Sin duda, el Gobierno acierta en su discurso, ya que si la economía española consigue incrementar su productividad corregiría el diferencial de inflación y frenaría el deterioro de su saldo exterior. Podríamos continuar creando empleo sin generar tensiones inflacionistas, permitiendo que la economía crezca de manera sostenida. Las economías con mayores niveles de bienestar son aquellas que tienen un nivel de productividad por trabajador mayor, por lo tanto España debe apostar decididamente por este modelo.

El problema es cómo se consigue incrementar la productividad. Los economistas sabemos que hay tres formas de hacerlo: una, aumentando el stock de capital, o el número de máquinas, ordenadores, etcétera por trabajador; dos, mediante la innovación de procesos, o productos, y tres, reduciendo el número de empleados de una empresa, o de una economía más proporcionalmente que la producción, o las ventas.

Los economistas también sabemos que son los empresarios innovadores los que pueden realizar de manera eficiente estás funciones. Por lo tanto, un Gobierno se debe limitar a crear las condiciones necesarias para favorecer la actividad empresarial innovadora. Entre estas funciones destacan: mantener la estabilidad macroeconómica para favorecer las decisiones de inversión, garantizar los derechos de propiedad privada y la seguridad jurídica de las inversiones, orientar el sistema jurídico hacia el libre mercado y la libre competencia evitando ineficiencias y situaciones de monopolio, desarrollar infraestructuras, etcétera.

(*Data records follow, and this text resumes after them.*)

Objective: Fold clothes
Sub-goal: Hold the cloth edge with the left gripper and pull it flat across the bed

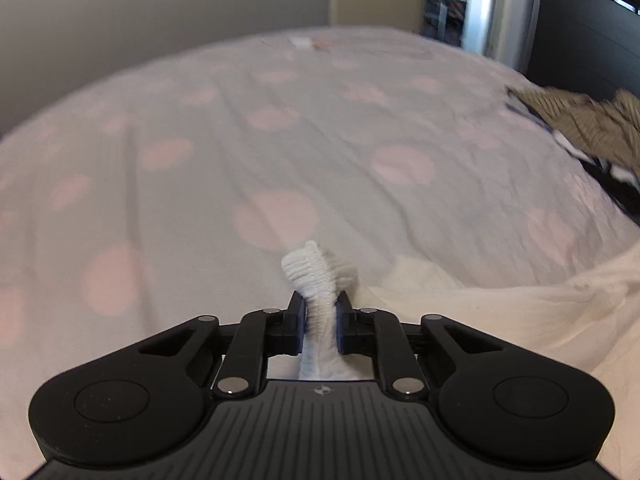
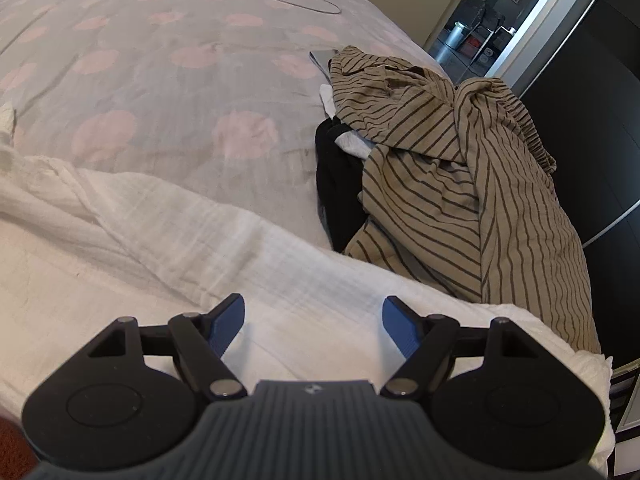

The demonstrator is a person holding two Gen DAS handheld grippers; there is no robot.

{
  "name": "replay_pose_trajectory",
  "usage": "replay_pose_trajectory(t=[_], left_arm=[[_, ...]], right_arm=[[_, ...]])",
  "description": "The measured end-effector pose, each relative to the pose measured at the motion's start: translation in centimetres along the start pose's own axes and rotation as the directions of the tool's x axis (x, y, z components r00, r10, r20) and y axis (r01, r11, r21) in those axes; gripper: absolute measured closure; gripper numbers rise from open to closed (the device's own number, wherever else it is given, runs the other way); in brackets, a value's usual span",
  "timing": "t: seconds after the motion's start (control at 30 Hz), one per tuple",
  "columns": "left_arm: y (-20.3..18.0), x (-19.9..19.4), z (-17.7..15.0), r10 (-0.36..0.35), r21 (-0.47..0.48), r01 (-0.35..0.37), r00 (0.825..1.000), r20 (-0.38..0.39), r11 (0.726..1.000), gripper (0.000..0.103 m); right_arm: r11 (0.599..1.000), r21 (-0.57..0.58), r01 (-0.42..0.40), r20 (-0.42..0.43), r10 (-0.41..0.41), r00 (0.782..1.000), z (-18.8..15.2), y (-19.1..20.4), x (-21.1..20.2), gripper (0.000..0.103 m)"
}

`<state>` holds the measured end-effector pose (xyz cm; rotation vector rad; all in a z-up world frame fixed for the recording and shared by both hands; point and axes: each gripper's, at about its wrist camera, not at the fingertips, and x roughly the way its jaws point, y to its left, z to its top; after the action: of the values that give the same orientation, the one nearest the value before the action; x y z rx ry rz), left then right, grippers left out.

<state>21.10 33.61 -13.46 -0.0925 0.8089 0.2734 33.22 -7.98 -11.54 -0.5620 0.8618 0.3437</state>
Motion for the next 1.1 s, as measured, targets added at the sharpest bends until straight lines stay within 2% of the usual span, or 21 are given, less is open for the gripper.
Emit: replay_pose_trajectory(t=[0.17, 0.3, 0.43, 0.53, 0.63, 0.7, 0.73, 0.83, 0.93, 1.0, 1.1], left_arm=[[5.0, -6.8, 1.2, 0.104, -0.066, -0.098, 0.990, 0.094, 0.993, 0.088], [9.8, -13.3, 1.8, 0.234, -0.112, -0.219, 0.961, 0.147, 0.969, 0.088], [14.9, -18.8, 1.0, 0.391, -0.134, -0.375, 0.911, 0.128, 0.917, 0.088], [18.2, -22.1, -0.7, 0.501, -0.128, -0.489, 0.860, 0.094, 0.863, 0.088], [21.1, -24.4, -2.5, 0.573, -0.148, -0.562, 0.819, 0.036, 0.814, 0.088], [22.6, -25.2, -3.8, 0.599, -0.162, -0.593, 0.800, -0.008, 0.789, 0.088], [23.3, -25.5, -4.5, 0.605, -0.172, -0.601, 0.795, -0.030, 0.781, 0.088], [23.6, -25.3, -6.1, 0.598, -0.187, -0.598, 0.799, -0.066, 0.779, 0.088], [23.5, -25.1, -7.5, 0.590, -0.189, -0.596, 0.802, -0.090, 0.781, 0.088], [23.3, -25.1, -7.8, 0.589, -0.173, -0.594, 0.804, -0.088, 0.785, 0.088], [23.8, -24.9, -7.8, 0.580, -0.187, -0.586, 0.810, -0.087, 0.789, 0.087]], right_arm=[[0.999, -0.022, -0.031, -0.038, 0.030, 0.999, -0.4, 0.6, -0.6, 0.024], [0.996, -0.011, -0.091, -0.023, 0.091, 0.996, 0.0, 2.1, -2.0, 0.024], [0.987, -0.084, -0.140, 0.011, 0.142, 0.990, 0.7, 5.3, -4.2, 0.024], [0.976, -0.153, -0.153, 0.031, 0.159, 0.987, 1.1, 7.4, -5.6, 0.024], [0.967, -0.197, -0.162, 0.035, 0.172, 0.984, 1.4, 8.9, -6.6, 0.025], [0.965, -0.208, -0.162, 0.026, 0.171, 0.985, 1.6, 9.4, -6.7, 0.026], [0.964, -0.209, -0.167, 0.021, 0.175, 0.984, 1.7, 9.6, -6.7, 0.027], [0.960, -0.184, -0.209, 0.004, 0.214, 0.977, 2.4, 9.7, -5.8, 0.036], [0.945, -0.186, -0.267, -0.017, 0.269, 0.963, 3.2, 10.2, -5.4, 0.037], [0.924, -0.241, -0.296, -0.015, 0.302, 0.953, 3.7, 11.3, -5.9, 0.040], [0.868, -0.380, -0.320, -0.046, 0.328, 0.944, 4.1, 13.6, -6.1, 0.050]])
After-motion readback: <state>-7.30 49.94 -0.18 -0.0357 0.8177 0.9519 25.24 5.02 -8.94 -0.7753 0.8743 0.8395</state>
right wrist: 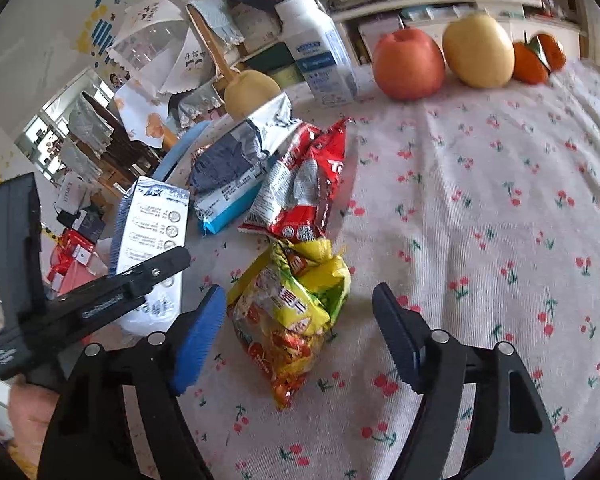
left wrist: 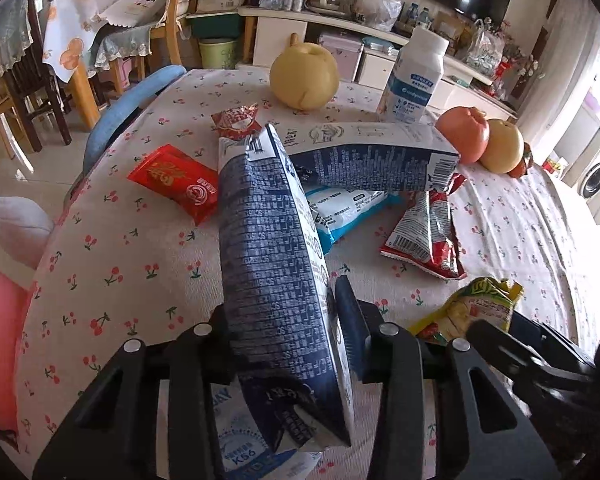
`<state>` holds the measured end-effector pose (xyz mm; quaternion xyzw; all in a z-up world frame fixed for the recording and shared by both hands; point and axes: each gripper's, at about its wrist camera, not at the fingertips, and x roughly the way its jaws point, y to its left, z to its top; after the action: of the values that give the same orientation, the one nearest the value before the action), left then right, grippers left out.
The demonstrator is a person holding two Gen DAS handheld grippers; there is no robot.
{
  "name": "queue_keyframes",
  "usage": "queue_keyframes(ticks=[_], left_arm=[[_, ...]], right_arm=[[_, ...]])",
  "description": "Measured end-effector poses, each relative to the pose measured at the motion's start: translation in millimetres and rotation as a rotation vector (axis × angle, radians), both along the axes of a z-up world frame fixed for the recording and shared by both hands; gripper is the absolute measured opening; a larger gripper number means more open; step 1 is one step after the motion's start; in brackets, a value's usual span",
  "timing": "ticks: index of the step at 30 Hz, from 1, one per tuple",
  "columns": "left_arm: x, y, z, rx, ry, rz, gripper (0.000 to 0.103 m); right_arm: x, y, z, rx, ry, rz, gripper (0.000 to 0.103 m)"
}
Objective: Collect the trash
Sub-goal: 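Grasp the blue-printed carton with the left tool while the right tool grasps the yellow snack bag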
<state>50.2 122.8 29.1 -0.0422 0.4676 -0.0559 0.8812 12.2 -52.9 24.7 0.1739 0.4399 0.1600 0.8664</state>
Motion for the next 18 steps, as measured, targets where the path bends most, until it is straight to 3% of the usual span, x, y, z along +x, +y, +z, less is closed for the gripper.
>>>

No es necesario comenzar una cruzada contra las ineficiencias de nuestra economía. La agenda de Lisboa 2010 fijó las líneas de actuación, y bastaría que retomáramos el ritmo de reformas estructurales realizado desde 1993 al 2000 y que por diversas razones hemos dejado de acometer en los últimos cuatro años. No obstante, las perspectivas no son muy optimistas. La aritmética parlamentaria ha llevado a que el Gobierno busque apoyos en dos partidos muy alejados ideológicamente del liberalismo económico y por otro lado, las reformas darán resultados permanentes seguramente dentro de 10 o 15 años, por lo que existe la tentación de priorizar otro tipo de iniciativas políticas.